Instructions for the task: Omit the pictures and return every entry exactly as written.

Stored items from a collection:

____

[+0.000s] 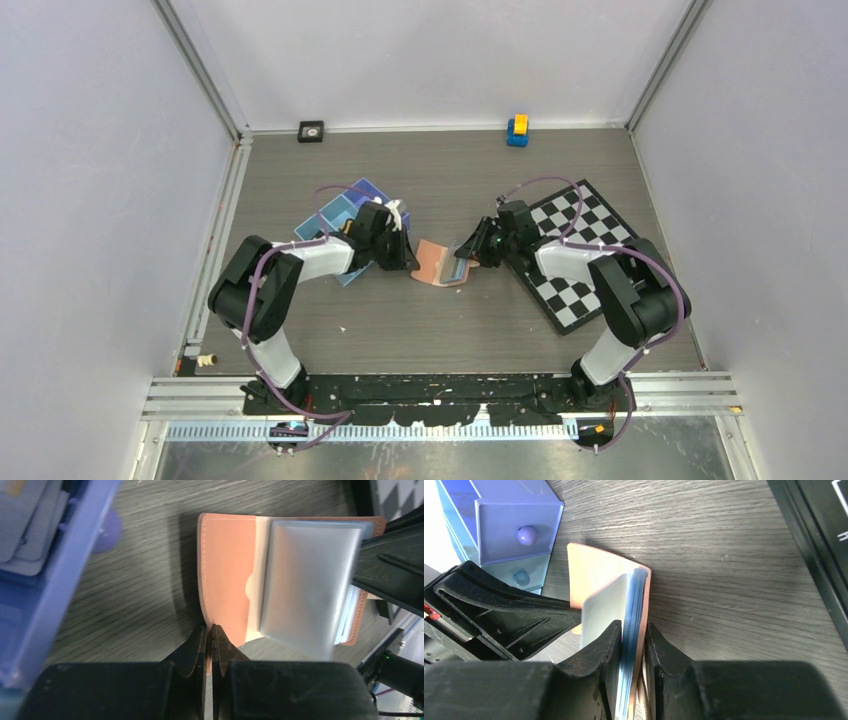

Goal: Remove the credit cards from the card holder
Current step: Open the card holder at the center of the board.

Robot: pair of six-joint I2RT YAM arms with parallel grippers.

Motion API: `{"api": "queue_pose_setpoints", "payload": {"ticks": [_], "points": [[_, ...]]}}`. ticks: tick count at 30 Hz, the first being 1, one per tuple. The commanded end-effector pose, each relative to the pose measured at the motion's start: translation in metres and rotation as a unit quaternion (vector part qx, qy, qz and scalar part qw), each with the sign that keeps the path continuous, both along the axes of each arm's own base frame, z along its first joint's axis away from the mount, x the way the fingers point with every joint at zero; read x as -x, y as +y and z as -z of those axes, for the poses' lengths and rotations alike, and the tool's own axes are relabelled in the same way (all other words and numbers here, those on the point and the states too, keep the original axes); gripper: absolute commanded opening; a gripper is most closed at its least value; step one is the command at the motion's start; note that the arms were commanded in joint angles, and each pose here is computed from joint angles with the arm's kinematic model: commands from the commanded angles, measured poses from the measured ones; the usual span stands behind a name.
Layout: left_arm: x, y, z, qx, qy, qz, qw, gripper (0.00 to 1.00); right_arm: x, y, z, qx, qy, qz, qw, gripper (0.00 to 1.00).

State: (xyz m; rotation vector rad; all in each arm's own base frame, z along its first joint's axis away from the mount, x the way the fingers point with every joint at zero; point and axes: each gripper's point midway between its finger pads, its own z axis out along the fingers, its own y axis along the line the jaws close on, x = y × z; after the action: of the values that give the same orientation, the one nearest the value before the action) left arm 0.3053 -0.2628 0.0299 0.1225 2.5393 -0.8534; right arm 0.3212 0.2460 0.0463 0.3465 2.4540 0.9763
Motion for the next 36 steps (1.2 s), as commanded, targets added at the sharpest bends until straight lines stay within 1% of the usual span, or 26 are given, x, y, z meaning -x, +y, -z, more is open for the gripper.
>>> {"api": "queue_pose_setpoints", "payload": {"ticks": [1, 3, 6, 7, 9, 12, 13, 14, 18, 20, 21, 24, 25, 29, 30, 33, 35, 36], "points": [[0.003, -0.025, -0.028, 0.077, -0.031, 0.044, 0.996, 0.11, 0.0, 0.008, -0.026, -0.017, -0.043, -0.022, 0.999, 0.26], [0.005, -0.027, -0.034, 0.089, -0.042, 0.048, 0.994, 0.27, 0.001, 0.006, -0.026, -0.006, -0.044, -0.023, 0.999, 0.23], [0.007, -0.029, -0.042, 0.106, -0.053, 0.053, 0.992, 0.54, 0.002, 0.008, -0.03, 0.002, -0.051, -0.031, 0.998, 0.22], [0.008, -0.029, -0.042, 0.108, -0.053, 0.054, 0.991, 0.58, 0.003, 0.01, -0.031, 0.004, -0.053, -0.034, 0.998, 0.22], [0.009, -0.03, -0.043, 0.111, -0.054, 0.055, 0.991, 0.64, 0.005, 0.013, -0.032, 0.011, -0.056, -0.042, 0.997, 0.22], [0.01, -0.035, -0.046, 0.128, -0.055, 0.066, 0.988, 0.68, 0.007, 0.017, -0.034, 0.028, -0.064, -0.05, 0.996, 0.22], [0.011, -0.037, -0.049, 0.136, -0.056, 0.071, 0.987, 0.73, 0.008, 0.018, -0.035, 0.034, -0.067, -0.052, 0.996, 0.22], [0.012, -0.037, -0.05, 0.141, -0.058, 0.073, 0.986, 0.75, 0.008, 0.018, -0.034, 0.043, -0.071, -0.053, 0.995, 0.22], [0.014, -0.039, -0.062, 0.157, -0.077, 0.08, 0.981, 0.8, 0.009, 0.019, -0.035, 0.051, -0.074, -0.057, 0.994, 0.23], [0.015, -0.039, -0.065, 0.162, -0.083, 0.082, 0.98, 0.9, 0.01, 0.023, -0.036, 0.048, -0.074, -0.063, 0.994, 0.23], [0.015, -0.039, -0.065, 0.16, -0.084, 0.081, 0.98, 0.92, 0.011, 0.025, -0.036, 0.048, -0.075, -0.066, 0.994, 0.23], [0.011, -0.036, -0.056, 0.139, -0.074, 0.072, 0.985, 0.93, 0.012, 0.028, -0.037, 0.048, -0.079, -0.071, 0.993, 0.24], [0.011, -0.035, -0.051, 0.129, -0.062, 0.07, 0.987, 0.93, 0.012, 0.028, -0.039, 0.047, -0.082, -0.071, 0.993, 0.25], [0.01, -0.035, -0.04, 0.118, -0.042, 0.067, 0.99, 0.93, 0.014, 0.028, -0.043, 0.046, -0.088, -0.073, 0.992, 0.27], [0.01, -0.034, -0.038, 0.115, -0.039, 0.065, 0.991, 0.91, 0.013, 0.028, -0.044, 0.046, -0.091, -0.072, 0.992, 0.27], [0.009, -0.031, -0.031, 0.094, -0.026, 0.058, 0.994, 0.77, 0.013, 0.029, -0.045, 0.044, -0.093, -0.074, 0.992, 0.3], [0.007, -0.028, -0.027, 0.083, -0.022, 0.052, 0.995, 0.69, 0.013, 0.028, -0.047, 0.045, -0.095, -0.071, 0.992, 0.35], [0.007, -0.027, -0.026, 0.079, -0.023, 0.049, 0.995, 0.67, 0.013, 0.026, -0.046, 0.047, -0.096, -0.068, 0.992, 0.4]]}}
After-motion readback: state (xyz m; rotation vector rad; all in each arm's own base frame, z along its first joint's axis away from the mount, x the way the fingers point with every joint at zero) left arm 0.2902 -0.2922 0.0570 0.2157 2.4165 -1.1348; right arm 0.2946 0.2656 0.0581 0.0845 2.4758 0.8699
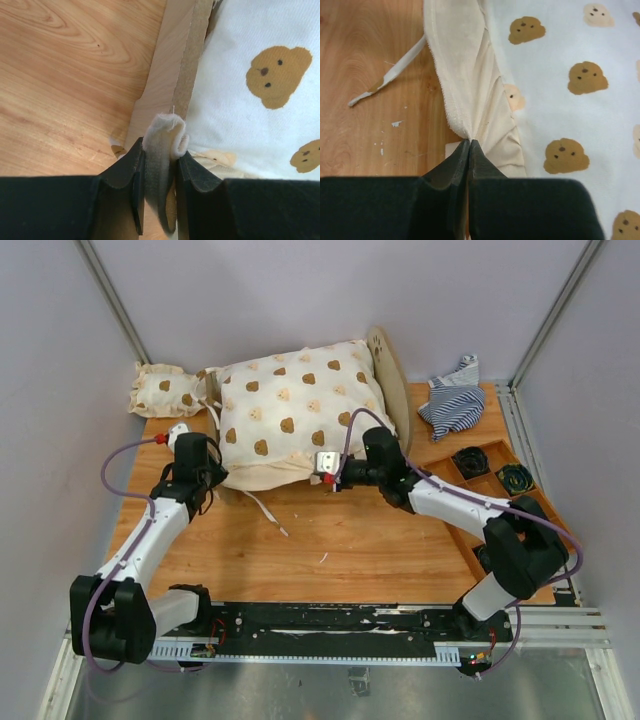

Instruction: Set up the pet bed

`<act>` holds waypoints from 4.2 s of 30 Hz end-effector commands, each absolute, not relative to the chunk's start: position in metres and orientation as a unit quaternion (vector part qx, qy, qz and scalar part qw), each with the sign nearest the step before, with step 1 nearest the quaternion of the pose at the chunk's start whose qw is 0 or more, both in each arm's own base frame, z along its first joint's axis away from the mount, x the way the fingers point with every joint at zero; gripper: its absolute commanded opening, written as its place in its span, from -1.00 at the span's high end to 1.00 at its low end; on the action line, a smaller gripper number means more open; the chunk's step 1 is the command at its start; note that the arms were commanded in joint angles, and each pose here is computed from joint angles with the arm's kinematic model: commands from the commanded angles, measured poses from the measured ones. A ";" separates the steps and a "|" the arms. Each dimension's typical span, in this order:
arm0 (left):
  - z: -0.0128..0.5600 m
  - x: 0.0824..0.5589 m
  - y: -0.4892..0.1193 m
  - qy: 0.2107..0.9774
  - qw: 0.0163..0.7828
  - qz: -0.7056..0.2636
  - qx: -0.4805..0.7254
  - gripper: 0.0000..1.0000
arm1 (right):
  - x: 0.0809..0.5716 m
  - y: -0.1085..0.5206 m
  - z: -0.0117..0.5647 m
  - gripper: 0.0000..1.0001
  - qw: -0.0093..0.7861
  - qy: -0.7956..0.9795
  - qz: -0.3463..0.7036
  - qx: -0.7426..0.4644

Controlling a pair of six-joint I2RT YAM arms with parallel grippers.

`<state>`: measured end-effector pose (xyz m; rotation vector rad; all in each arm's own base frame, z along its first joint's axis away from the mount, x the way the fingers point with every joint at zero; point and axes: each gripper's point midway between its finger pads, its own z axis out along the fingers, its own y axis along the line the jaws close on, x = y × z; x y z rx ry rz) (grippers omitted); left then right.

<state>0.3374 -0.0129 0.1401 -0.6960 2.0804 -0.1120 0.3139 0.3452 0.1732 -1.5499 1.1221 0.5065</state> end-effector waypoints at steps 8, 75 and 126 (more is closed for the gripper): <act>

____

Output of the exercise:
[+0.000s] 

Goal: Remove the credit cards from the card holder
Current step: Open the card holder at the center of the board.

Robot: pair of six-joint I2RT YAM arms with parallel grippers.

Motion API: `{"api": "queue_pose_setpoints", "payload": {"ticks": [_], "points": [[_, ...]]}}`. ticks: tick count at 30 Hz, the first being 1, one per tuple. The commanded end-effector pose, each relative to the pose measured at the motion's start: translation in metres and rotation as a unit quaternion (vector part qx, qy, qz and scalar part qw), each with the sign that keeps the path continuous, both along the axes of each arm's own base frame, z along its first joint's axis away from the mount, x the way the fingers point with every joint at zero; read x as -x, y as +y and z as -z of those axes, for the poses' lengths and rotations alike, and the tool's own axes are relabelled in the same way (all other words and numbers here, those on the point and the states too, keep the original axes); gripper: absolute commanded opening; a gripper is most closed at its least value; step one is the command at the motion's start; note that the arms were commanded in joint angles, and each pose here is computed from joint angles with the arm's kinematic model: commands from the commanded angles, measured poses from the measured ones; the usual span stands behind a name.
Layout: left_arm: x, y, z, qx, qy, qz, qw, gripper (0.00 to 1.00); right_arm: x, y, z, qx, qy, qz, qw, gripper (0.00 to 1.00).

State: (xyz m; rotation vector rad; all in each arm's own base frame, z along its first joint's axis away from the mount, x the way the fingers point with every joint at zero; point and axes: each gripper's point midway between its finger pads, its own z axis out along the fingers, its own y axis along the line the jaws close on, x = y × z; after the action: of the values that give the same orientation, the one nearest the value before the action) left arm 0.3053 -0.2628 0.0299 0.1225 2.5393 -0.8534; right arm 0.3212 0.2460 0.0463 0.3465 2.4540 0.9763
Motion for the next 36 steps (1.2 s), as commanded, targets added at the sharpest bends until straight lines stay within 1% of the usual span, or 26 are given, x, y, z meaning -x, +y, -z, more is open for the gripper.
>>> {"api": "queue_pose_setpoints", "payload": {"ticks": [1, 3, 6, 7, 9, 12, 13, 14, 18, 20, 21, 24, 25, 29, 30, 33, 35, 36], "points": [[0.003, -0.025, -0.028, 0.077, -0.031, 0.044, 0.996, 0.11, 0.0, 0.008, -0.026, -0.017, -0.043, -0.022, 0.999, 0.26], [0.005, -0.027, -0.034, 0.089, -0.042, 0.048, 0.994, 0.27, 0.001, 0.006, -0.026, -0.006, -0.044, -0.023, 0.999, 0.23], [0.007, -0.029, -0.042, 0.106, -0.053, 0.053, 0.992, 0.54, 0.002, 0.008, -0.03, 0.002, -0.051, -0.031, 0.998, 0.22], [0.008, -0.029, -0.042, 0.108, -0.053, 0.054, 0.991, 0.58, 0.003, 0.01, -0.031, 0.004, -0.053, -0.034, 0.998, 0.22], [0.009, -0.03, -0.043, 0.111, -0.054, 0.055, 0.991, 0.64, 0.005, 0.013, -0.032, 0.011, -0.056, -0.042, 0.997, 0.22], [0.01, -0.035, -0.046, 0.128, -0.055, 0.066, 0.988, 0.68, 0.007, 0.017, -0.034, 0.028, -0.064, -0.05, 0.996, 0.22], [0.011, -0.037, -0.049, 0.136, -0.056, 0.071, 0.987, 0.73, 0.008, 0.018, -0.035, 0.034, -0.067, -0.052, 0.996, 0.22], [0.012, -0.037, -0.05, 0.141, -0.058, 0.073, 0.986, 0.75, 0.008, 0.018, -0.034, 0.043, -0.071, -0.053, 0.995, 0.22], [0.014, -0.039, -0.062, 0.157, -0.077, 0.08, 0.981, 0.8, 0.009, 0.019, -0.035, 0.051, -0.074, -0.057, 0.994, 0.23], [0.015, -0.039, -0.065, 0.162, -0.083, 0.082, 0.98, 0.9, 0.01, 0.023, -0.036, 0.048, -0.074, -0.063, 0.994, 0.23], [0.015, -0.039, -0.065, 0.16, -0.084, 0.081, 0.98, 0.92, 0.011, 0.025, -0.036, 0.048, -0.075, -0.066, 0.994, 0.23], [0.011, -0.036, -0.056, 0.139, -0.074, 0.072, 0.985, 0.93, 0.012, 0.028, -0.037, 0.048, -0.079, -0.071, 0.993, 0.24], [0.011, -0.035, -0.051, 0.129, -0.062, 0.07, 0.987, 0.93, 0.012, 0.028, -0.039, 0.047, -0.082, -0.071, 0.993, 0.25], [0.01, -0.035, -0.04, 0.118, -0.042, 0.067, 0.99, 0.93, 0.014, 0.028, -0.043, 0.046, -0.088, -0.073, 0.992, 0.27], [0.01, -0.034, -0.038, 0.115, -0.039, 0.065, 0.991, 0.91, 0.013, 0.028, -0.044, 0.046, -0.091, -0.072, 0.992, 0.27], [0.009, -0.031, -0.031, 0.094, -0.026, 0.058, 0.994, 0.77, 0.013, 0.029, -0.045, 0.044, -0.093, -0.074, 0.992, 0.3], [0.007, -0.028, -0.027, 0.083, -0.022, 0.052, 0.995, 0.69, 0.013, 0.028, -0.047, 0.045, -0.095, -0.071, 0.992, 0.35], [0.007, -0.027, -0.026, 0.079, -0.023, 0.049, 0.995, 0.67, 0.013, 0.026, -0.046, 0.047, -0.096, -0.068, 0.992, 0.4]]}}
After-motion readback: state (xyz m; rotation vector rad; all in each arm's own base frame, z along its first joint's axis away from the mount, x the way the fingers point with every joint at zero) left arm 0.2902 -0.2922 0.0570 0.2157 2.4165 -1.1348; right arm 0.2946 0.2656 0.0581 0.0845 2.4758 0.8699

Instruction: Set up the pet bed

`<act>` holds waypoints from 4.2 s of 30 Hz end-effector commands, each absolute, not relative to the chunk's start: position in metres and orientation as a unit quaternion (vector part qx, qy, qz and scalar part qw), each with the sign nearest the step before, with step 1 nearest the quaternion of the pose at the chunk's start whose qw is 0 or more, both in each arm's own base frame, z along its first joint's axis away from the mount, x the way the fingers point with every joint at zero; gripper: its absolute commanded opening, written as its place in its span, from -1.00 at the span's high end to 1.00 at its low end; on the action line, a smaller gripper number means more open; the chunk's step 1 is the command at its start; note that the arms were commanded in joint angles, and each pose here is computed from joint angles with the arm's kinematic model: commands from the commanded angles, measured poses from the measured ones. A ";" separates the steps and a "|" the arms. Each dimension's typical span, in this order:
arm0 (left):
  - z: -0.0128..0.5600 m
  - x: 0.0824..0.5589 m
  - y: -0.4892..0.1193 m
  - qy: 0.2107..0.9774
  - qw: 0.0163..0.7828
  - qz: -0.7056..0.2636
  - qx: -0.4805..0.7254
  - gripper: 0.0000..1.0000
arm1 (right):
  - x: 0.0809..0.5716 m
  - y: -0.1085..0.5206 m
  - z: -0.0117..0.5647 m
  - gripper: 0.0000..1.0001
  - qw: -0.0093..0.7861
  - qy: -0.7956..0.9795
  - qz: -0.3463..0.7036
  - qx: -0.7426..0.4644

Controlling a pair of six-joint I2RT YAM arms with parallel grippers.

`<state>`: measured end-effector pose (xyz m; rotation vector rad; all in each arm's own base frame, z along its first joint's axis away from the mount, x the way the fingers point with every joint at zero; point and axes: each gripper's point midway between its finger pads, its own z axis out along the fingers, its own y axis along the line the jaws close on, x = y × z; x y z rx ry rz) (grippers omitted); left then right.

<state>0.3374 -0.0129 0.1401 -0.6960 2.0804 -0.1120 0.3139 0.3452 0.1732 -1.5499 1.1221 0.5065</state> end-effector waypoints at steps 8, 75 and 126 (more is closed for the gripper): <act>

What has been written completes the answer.